» GOAL OF THE EXERCISE
Pick every line with "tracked" from the material below.

══════

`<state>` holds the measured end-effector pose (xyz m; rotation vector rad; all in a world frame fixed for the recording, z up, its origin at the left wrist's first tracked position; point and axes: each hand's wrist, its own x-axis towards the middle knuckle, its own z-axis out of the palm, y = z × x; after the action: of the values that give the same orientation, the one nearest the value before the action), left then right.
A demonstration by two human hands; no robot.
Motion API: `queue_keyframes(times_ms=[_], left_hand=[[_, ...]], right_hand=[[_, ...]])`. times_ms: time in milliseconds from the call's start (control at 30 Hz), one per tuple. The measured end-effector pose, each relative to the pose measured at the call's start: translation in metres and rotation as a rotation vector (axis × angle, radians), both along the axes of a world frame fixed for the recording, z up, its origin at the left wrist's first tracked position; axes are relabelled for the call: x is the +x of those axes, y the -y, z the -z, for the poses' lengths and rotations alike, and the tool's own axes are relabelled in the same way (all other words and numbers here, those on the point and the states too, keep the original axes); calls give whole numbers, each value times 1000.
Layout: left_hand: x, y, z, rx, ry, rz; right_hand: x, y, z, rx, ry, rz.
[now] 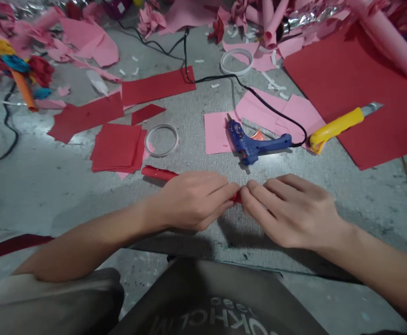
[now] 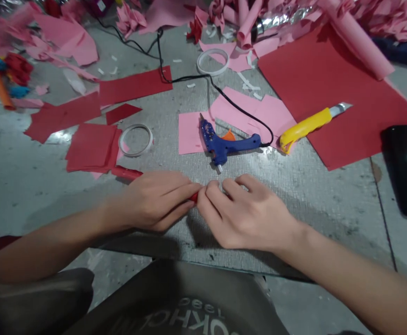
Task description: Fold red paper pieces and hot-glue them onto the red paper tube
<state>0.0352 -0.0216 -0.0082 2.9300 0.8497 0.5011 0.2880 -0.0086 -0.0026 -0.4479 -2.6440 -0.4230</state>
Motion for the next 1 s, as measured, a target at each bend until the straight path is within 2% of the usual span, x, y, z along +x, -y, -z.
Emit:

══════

» TASK RESULT
`<state>` holds the measured end-effector pose (xyz m; rotation vector rad; all in a world frame fixed for the recording, z up, its origin at the left wrist's first tracked position; point and axes: each hand's wrist, its own x-axis towards the middle knuckle, its own z-axis out of the palm, y = z × x; after the action: of the values that give the same orientation, the one nearest the value before the action), left then right.
Motion API: `queue_keyframes(times_ms=[_], left_hand=[[_, ...]], right_hand=[[_, ...]])`. times_ms: time in milliseconds from the call's start (control at 30 Hz), one per tuple. The measured end-effector pose, each relative to the pose measured at the call's start: translation in metres and rotation as a rotation vector (axis × angle, radians), both along the axes of a world frame fixed for the recording, z up, its origin at the left wrist's first tracked position; axes are relabelled for the call: x is the +x of those axes, y the -y, z the -z, for the poses' lengths and rotations alike, and the tool's own axes are relabelled in the same way (all other words and numbers here, those on the point and the states too, keep the original axes); calls give whole numbers, each value times 1000.

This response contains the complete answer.